[comp.lang.forth] Optimization

GEnie@willett.UUCP (ForthNet articles from GEnie) (12/21/89)

 Date: 12-20-89 (05:23)              Number: 1681 (Echo)
   To: MIKE SPERL                    Refer#: NONE
 From: MARK SMILEY                     Read: NO
 Subj: OPTIMIZATION                  Status: PUBLIC MESSAGE

 Mike,
    Here's another timing question for you from GRAFKRNL.SEQ.
 \ YOURS:
 code v320.dot  ( x y color -- )
     pop ax
     mov di, ax                   \ color in di
     ...
 \ PROPOSED:
 code v320.dot  ( x y color -- )
     POP DI
     ...
 \ Here are my times, with similar code to that of my previous note.
 \ Here, T2 is the POP DI method.
 100 SS !
 TIMER T1
 Elapsed time   =  00:00:28.39
 TIMER T2
 Elapsed time   =  00:00:27.63
 1000 SS !
 TIMER T1
 Elapsed time   =  00:04:43.80
 TIMER T2
 Elapsed time   =  00:04:36.22
 \ Once again, it seems that the smaller code is (slightly) faster.  Any
 \ comments?
                               Mark
 P.S. I haven't been able to bring myself to try your 22 minute timer
 test, I'm not sure I can part with my computer for 44+ minutes!!  (My
 addiction to my computer must be worse than I thought.)  Besides, all
 the tests agree that the smaller code is faster, so I see no real need
 to run the test.

 ---
  ~ EZ-Reader 1.13 ~ 
-----
This message came from GEnie via willett through a semi-automated program.
Report problems to: 'uunet!willett!dwp' or 'willett!dwp@gateway.sei.cmu.edu'

ForthNet@willett.UUCP (ForthNet articles from GEnie) (01/11/90)

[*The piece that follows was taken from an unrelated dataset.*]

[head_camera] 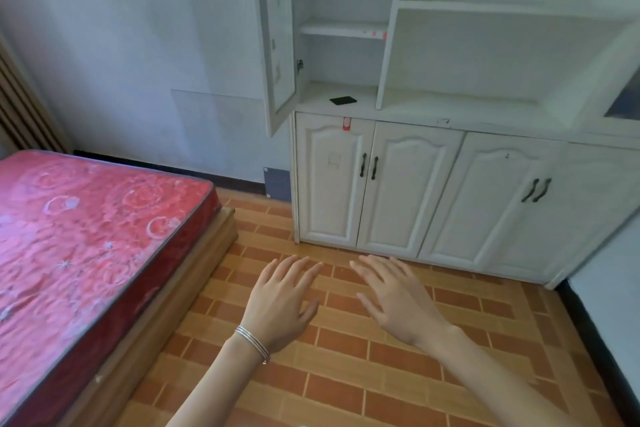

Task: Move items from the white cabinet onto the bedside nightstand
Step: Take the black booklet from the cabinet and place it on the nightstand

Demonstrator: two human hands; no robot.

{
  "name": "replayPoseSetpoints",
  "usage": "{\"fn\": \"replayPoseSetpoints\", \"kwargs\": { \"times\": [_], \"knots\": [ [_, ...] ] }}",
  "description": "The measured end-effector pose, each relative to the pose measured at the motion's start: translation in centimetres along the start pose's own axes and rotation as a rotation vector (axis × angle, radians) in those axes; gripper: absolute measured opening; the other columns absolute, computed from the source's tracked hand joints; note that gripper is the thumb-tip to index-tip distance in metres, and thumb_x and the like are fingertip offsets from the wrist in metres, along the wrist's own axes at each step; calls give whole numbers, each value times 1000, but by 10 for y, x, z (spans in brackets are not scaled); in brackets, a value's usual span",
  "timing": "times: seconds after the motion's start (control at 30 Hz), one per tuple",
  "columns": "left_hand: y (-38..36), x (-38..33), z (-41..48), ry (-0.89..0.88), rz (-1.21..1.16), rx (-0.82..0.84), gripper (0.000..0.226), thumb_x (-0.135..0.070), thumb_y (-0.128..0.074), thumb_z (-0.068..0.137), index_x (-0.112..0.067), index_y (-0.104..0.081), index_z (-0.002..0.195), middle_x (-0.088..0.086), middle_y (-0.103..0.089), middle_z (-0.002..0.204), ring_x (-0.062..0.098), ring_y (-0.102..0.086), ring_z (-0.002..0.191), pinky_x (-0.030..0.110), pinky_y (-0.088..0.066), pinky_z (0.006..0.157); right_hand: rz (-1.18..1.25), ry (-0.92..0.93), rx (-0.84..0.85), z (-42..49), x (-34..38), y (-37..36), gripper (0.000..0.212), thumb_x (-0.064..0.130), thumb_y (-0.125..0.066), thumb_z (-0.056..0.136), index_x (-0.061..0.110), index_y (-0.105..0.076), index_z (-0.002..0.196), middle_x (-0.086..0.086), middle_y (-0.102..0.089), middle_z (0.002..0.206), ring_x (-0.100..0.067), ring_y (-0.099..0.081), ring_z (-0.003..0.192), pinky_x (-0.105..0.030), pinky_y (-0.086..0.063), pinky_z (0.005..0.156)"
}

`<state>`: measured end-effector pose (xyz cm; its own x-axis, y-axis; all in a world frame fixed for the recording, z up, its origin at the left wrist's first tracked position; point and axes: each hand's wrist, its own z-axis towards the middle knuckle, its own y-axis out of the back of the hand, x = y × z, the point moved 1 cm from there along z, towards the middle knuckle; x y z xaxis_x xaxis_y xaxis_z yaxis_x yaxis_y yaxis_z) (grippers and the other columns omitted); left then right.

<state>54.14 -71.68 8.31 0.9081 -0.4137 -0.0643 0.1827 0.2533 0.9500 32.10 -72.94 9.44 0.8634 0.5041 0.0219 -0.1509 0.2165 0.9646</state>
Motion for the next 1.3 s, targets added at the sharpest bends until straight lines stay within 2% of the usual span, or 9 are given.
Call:
{"fn": "replayPoseSetpoints", "kwargs": {
  "times": [0.17, 0.5, 0.87, 1.0, 1.07, 1.2, 1.3],
  "knots": [
    [-26, 33, 68, -47, -6, -17, 51, -49, -38, 87, -23, -55, 129, 0, -60, 125, 23, -55, 117, 43, -43, 98, 21, -19, 33, 57, -39, -21, 51, 45, -34, 90, 21, -48, 133, 0, -55, 130, -18, -50, 120, -38, -37, 102],
    [-47, 117, 227, -69, 3, -29, 55, -49, -34, 89, -22, -51, 133, 4, -55, 133, 25, -50, 124, 44, -38, 101, 18, -98, 1, 200, -112, -27, 54, 43, -28, 91, 17, -48, 134, -5, -51, 134, -21, -47, 123, -39, -34, 104],
    [-107, 161, 314, -43, -14, 46, 55, -49, -36, 87, -21, -53, 131, 4, -58, 129, 26, -53, 120, 46, -45, 98, 63, -117, 92, 284, -181, -85, 54, 43, -28, 91, 16, -48, 134, -5, -49, 136, -20, -46, 124, -38, -32, 104],
    [-126, 171, 366, -6, -8, 41, 54, -49, -36, 87, -22, -54, 130, 4, -59, 128, 26, -54, 119, 46, -45, 97, 53, -86, 105, 324, -227, -99, 47, 35, -42, 91, 15, -50, 132, -6, -52, 133, -21, -50, 121, -39, -37, 100],
    [-132, 173, 398, 12, -1, 33, 53, -49, -36, 87, -22, -54, 130, 3, -59, 127, 25, -54, 119, 45, -45, 96, 59, -69, 116, 348, -255, -103, 48, 34, -43, 91, 15, -46, 135, -7, -48, 138, -23, -46, 125, -39, -32, 104],
    [-139, 179, 470, 53, 22, 13, 54, -50, -37, 86, -22, -56, 128, 1, -60, 126, 24, -56, 117, 43, -46, 93, 49, -31, 105, 408, -317, -95, 52, 39, -33, 92, 16, -45, 137, -7, -46, 140, -25, -45, 126, -37, -30, 104],
    [-145, 180, 517, 89, 26, -21, 54, -49, -38, 86, -21, -57, 127, 3, -61, 125, 25, -57, 116, 44, -46, 93, 64, 23, 109, 445, -356, -92, 50, 33, -38, 97, 16, -34, 143, -5, -33, 148, -23, -31, 135, -32, -16, 110]
  ]
}}
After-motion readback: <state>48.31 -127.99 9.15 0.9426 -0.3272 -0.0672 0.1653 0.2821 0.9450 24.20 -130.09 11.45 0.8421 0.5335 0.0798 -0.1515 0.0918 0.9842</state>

 Date: 01-09-90 (09:52)              Number: 1702 (Echo)
   To: MARK SMILEY                   Refer#: 1701
 From: PETE KOZIAR                     Read: NO
 Subj: INSTRUCTION TIMINGS           Status: PUBLIC MESSAGE

 I don't know if this has been said already, but you must be careful 
 about instruction timings on the 80x86/88 family.  The instruction 
 timings given assume that the pre-fetch queue is full. 

 Let me explain.  The 80x86 family has a queue of instructions waiting 
 to be executed.  It fills this queue during instructions that require a 
 lot of cycles to "calculate" (like multiply/divide, etc.).  If you do 
 this, then fetching the instructions from memory are "free," since they 
 are done in spare time. 

 Unfortunately, I believe that almost all of the 80x86 families must 
 purge this queue when a branch, jump, or call occurs (the 80386 may 
 not; I'm not sure and don't feel like digging in the manual). 

 Now, let's think about FORTH: lots of nice, small subroutines, i.e., 
 with lots of jumps and calls.  Bottom line: we tend to run with the 
 prefetch queue empty a large proportion of the time, so we need to add 
 in the number of fetches for each instruction. 

 A corollary to this is that you may wind up with faster code if you use 
 fewer slower instructions than many fast ones! 

 On the 8088 (i.e., XT-class machines), each fetch of each BYTE adds 4 
 whole cycles to the instruction time.  That ain't hay!  The '286 and 
 '386 do better, taking only 2 cycles per fetch, and that being 16 or 32 
 bits at a time, respectively, which may even represent multiple 
 instructions. 

 Remember, that's with no wait states; wait states add a cycle each. 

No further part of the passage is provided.